The higher risk of stroke

According to a new report, published in PLoS One, older adults who experienced parental divorce are roughly 61% more likely to have a stroke compared to their peers who did not.[]

Though scientists are still figuring out why divorce may have this effect, the researchers suspect that prolonged stress can disrupt part of the nervous system, specifically the brain’s hypothalamic-pituitary-adrenal (HPA) axis, which can increase the risk of stroke in adulthood. 

Mental health stress

Research shows that the stress of divorce can immediately cause mental health issues among children. In the short term, some children may experience challenges with school, behavioral regression, and mental health issues like anxiety and depression, says Rachel D. Miller, LMFT, Founder of Hold the Vision Therapy in Chicago. Kids whose parents divorced or separated are also more likely to engage in risky sexual behavior and live in poverty, research shows.[]

In the long term, people may continue to feel emotionally insecure, even as adults.[] They may have difficulty trusting others: some may trust too easily, whereas others may be wary of getting too close to other people. “For some adult kids of divorce, all relationships become suspect and dangerous because people can leave and that feels terrifying,” Miller says. 
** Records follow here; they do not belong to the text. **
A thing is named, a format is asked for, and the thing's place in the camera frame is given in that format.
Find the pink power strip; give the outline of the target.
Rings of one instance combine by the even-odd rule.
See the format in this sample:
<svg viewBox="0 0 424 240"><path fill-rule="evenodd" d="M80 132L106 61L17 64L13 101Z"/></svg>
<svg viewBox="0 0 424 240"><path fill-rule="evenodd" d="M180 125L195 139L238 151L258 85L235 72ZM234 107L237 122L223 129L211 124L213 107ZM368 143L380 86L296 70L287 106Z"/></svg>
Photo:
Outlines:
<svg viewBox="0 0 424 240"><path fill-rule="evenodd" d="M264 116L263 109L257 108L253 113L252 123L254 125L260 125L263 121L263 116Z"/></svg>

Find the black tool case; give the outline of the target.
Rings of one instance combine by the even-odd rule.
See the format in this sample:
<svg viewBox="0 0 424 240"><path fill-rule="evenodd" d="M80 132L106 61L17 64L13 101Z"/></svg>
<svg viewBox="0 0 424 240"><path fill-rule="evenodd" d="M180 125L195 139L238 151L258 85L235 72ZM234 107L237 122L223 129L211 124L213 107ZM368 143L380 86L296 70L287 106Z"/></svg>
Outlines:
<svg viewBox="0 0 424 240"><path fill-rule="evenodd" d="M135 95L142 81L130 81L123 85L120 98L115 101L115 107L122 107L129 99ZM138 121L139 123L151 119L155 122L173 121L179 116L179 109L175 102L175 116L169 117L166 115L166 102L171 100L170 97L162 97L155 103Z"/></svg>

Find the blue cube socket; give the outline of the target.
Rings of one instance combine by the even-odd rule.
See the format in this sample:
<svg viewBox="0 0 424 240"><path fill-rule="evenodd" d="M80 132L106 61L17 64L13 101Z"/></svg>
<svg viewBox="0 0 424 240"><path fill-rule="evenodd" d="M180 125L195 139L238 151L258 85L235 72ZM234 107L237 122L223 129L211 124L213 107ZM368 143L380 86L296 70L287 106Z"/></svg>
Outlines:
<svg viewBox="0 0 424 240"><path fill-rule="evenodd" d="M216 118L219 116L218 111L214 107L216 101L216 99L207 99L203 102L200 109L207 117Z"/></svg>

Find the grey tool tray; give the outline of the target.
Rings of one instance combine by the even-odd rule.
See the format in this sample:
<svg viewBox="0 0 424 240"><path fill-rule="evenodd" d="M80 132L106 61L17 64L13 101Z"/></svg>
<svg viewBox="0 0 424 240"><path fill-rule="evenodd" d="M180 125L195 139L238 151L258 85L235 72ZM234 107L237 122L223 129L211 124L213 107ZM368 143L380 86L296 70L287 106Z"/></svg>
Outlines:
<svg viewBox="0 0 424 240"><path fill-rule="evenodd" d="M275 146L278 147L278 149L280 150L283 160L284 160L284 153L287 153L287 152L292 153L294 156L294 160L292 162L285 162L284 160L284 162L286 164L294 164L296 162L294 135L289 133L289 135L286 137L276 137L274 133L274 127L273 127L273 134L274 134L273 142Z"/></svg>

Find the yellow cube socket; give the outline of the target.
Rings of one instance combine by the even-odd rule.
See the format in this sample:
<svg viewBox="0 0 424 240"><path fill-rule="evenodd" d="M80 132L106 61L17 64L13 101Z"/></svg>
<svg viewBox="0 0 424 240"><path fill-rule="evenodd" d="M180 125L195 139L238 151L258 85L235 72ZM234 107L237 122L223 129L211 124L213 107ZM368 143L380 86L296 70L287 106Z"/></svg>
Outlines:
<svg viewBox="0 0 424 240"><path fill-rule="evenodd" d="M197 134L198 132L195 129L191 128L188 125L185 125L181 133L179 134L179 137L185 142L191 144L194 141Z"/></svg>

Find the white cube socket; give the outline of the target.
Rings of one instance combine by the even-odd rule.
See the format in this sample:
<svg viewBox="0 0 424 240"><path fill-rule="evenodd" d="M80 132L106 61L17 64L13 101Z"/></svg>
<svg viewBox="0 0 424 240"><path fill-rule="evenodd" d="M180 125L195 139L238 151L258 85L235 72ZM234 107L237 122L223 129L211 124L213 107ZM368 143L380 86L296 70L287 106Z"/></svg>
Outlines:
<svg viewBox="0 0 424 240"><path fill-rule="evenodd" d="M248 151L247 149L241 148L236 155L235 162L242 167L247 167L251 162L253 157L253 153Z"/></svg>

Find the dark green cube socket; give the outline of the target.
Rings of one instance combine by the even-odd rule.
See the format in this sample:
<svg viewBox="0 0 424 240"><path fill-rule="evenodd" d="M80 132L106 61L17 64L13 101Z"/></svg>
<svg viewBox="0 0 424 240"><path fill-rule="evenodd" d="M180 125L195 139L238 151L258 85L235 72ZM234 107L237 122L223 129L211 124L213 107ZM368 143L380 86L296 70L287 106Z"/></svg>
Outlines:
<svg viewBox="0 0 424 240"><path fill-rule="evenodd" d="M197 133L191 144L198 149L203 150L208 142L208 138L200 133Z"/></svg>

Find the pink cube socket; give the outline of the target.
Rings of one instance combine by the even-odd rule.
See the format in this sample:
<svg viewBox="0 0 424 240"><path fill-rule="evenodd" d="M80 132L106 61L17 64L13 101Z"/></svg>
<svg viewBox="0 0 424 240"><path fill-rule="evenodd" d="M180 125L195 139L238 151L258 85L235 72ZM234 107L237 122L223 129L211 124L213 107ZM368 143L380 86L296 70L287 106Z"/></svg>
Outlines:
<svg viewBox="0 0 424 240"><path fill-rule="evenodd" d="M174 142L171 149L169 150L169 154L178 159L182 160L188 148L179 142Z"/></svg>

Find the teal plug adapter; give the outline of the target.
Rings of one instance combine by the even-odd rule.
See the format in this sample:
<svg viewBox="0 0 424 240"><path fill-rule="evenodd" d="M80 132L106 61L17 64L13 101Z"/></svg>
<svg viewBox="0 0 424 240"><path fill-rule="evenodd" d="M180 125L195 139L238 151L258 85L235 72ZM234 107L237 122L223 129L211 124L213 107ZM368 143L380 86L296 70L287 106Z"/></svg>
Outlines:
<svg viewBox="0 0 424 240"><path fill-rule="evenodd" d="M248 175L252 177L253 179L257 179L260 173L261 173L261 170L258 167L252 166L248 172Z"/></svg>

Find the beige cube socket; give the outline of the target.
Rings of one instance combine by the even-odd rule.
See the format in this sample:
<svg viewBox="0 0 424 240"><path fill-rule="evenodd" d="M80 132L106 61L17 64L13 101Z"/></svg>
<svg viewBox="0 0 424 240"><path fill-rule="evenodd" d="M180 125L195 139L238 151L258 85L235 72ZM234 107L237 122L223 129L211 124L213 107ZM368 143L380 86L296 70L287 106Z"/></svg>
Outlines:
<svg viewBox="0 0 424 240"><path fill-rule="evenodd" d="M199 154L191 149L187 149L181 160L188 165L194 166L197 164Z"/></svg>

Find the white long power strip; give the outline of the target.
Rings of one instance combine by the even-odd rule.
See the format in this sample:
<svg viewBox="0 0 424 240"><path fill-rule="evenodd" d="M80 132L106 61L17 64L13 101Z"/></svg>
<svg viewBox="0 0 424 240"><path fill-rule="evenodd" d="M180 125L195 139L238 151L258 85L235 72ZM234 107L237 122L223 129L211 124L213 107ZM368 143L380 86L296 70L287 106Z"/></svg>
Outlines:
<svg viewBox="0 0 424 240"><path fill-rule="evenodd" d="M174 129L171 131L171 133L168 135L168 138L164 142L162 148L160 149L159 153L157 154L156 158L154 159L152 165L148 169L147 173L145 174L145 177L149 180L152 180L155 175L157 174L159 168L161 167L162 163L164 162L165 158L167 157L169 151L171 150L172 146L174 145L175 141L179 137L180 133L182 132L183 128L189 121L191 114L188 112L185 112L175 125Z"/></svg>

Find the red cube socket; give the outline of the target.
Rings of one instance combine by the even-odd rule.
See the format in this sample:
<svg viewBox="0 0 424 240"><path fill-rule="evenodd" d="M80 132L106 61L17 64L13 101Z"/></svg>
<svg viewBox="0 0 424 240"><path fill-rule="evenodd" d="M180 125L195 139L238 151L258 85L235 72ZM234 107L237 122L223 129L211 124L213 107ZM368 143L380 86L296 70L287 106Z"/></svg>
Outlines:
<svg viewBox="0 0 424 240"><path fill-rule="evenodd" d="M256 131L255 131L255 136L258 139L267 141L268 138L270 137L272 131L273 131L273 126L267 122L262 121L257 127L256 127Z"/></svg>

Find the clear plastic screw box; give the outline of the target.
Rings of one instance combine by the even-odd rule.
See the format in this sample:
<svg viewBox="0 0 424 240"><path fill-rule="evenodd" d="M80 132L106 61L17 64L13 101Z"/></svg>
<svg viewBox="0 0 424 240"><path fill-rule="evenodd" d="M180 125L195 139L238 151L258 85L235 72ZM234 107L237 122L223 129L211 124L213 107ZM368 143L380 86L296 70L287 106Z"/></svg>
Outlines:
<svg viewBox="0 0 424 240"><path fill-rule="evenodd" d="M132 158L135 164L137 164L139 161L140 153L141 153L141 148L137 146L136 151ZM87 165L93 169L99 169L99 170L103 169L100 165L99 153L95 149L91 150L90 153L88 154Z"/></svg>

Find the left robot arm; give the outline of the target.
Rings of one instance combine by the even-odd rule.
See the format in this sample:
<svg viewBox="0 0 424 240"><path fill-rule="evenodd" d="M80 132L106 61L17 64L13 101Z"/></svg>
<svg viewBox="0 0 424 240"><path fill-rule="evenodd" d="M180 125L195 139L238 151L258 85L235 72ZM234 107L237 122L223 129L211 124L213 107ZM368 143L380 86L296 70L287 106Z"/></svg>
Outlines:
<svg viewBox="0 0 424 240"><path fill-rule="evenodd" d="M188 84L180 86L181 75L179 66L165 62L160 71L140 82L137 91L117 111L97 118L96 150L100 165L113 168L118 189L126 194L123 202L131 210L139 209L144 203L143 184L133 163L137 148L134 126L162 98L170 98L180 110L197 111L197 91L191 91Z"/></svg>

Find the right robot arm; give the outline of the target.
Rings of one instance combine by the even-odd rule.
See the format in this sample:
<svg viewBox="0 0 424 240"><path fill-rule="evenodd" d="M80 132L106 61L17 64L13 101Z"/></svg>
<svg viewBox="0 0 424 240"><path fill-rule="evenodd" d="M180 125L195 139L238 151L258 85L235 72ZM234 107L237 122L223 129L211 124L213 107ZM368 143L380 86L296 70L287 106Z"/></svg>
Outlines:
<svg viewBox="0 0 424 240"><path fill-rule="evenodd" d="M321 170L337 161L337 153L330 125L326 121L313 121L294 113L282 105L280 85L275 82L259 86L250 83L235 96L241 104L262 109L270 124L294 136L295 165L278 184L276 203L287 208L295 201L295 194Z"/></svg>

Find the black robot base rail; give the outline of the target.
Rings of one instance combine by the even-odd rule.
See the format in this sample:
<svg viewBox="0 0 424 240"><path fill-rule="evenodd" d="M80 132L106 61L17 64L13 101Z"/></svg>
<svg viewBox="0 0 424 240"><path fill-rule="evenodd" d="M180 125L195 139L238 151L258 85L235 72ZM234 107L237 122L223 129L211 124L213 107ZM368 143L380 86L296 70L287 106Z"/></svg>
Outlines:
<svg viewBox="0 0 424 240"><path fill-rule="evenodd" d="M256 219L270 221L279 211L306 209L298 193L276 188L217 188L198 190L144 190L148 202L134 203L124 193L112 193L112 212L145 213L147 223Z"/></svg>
According to Michelle English, LCSW, Executive Clinical Manager of Healthy Life Recovery in San Diego, some individuals may hold on to unresolved feelings or internalized guilt about the separation for years.

Ultimately, each person’s reaction to their parents’ divorce varies, depending on  their personality, the support they receive from their friends and family members, how their parents interact with each other throughout the divorce, and other factors, Miller says.